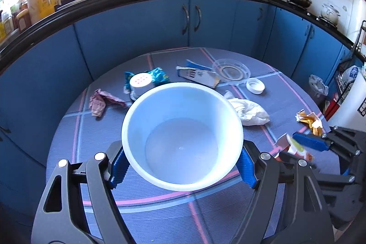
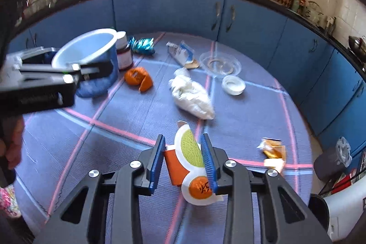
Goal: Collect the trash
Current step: 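Lift the bowl with the left gripper while the right carries the carton toward the bin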
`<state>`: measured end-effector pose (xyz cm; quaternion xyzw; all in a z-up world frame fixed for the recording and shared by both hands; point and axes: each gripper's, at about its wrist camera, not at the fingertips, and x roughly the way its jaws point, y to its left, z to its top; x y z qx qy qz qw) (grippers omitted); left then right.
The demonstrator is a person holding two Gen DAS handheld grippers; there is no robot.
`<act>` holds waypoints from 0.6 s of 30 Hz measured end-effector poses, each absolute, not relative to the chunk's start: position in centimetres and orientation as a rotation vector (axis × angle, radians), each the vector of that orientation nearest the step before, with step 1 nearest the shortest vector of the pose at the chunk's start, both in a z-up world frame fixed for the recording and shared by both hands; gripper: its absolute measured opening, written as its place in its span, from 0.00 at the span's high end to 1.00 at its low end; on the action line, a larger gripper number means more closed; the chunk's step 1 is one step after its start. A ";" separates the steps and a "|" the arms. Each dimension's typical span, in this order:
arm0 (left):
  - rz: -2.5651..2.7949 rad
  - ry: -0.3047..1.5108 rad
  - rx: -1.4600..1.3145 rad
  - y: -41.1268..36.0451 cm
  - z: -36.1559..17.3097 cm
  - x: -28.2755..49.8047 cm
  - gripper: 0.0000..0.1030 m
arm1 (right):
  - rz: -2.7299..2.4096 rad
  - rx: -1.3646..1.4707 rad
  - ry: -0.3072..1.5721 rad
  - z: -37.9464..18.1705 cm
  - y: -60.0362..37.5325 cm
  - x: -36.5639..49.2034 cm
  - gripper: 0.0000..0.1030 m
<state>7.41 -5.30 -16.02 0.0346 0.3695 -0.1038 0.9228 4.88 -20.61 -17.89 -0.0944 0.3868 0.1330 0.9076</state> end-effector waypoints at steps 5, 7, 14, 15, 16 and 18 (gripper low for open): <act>-0.259 0.739 0.099 -7.7 -15.1 7.1 0.26 | 0.234 -0.158 0.753 -15.5 -23.2 3.7 0.70; -0.280 0.729 0.115 -8.9 -14.7 6.9 0.26 | 0.199 -0.160 0.737 -14.8 -24.4 3.2 0.70; -0.385 0.703 0.160 -14.0 -13.5 6.1 0.26 | 0.067 -0.117 0.707 -13.4 -30.0 1.2 0.70; -0.405 0.698 0.169 -15.0 -13.2 5.9 0.26 | 0.047 -0.107 0.705 -13.3 -31.0 0.9 0.70; -0.417 0.696 0.174 -15.6 -13.1 5.8 0.26 | 0.027 -0.098 0.703 -13.2 -31.9 0.5 0.70; -0.448 0.688 0.191 -17.4 -12.8 5.5 0.26 | -0.010 -0.081 0.698 -13.0 -33.5 -0.3 0.70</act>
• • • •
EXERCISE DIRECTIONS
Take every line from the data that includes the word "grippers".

EXERCISE ANSWER
`<state>`: measured end-effector pose (xyz cm; quaternion xyzw; all in a z-up world frame fixed for the recording and shared by both hands; point and axes: each gripper's, at about its wrist camera, not at the fingertips, and x roughly the way its jaws point, y to its left, z to its top; x y z qx qy qz qw) (grippers omitted); left then right.
The demonstrator is a person holding two Gen DAS handheld grippers; there is no robot.

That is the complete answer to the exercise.